This library is a collaborative effort developed as the final group project for the COMS W4995: Design Using C++ course in Fall 2023, taught by Professor Bjarne Stroustrup.
Authors: Yana Botvinnik, Maitar Asher, Noam Zaid, Elvina Wibisono, Elifia Muthia
This is a Gesture Recognition library written for C++ that allows users to effortlessly create models capable of recognizing gestures in images, live video streams, or recordings. Note: As of December 2023, this library is exclusively tested and compatible with MacOS. Our library is designed to run alongside Google's MediaPipe Libraries. We've set up a server that leverages Google’s MediaPipe and has been configured to work for MacOS as a default. The server plays a vital role in obtaining hand landmarks, a crucial step in our program that simplifies the classification problem.
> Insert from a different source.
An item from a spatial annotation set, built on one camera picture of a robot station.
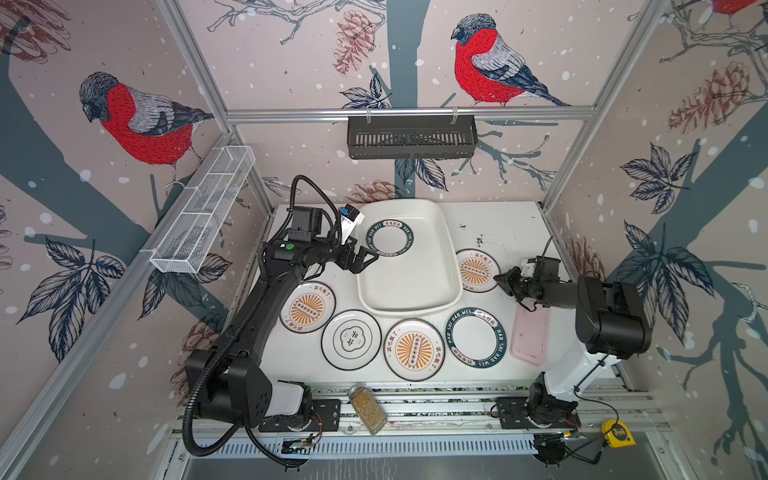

Instead of dealing with numerous pixels for each image, our approach involves working with 21 landmarks for each image.
This project takes inspiration from a similar gesture recognition library in Python, the GRLib, that's algorithm has been nicely documented here.
-
Gesture Recognition Tutorial: Explore the step-by-step tutorial on setting up the environment, processing data, training models, and making predictions.
-
Gesture Recognition Manual: For more detailed information about each step, configuration options, and advanced features, refer to our comprehensive manual.
-
Design Documentation: Read our design documentation for an in-depth understanding of the architecture, system components, and implementation details.
-
ASL Alphabet Recognition Application Demo: See the tool in action here!
-
Powerpoint Gesture Control Application Demo: See the tool in action here!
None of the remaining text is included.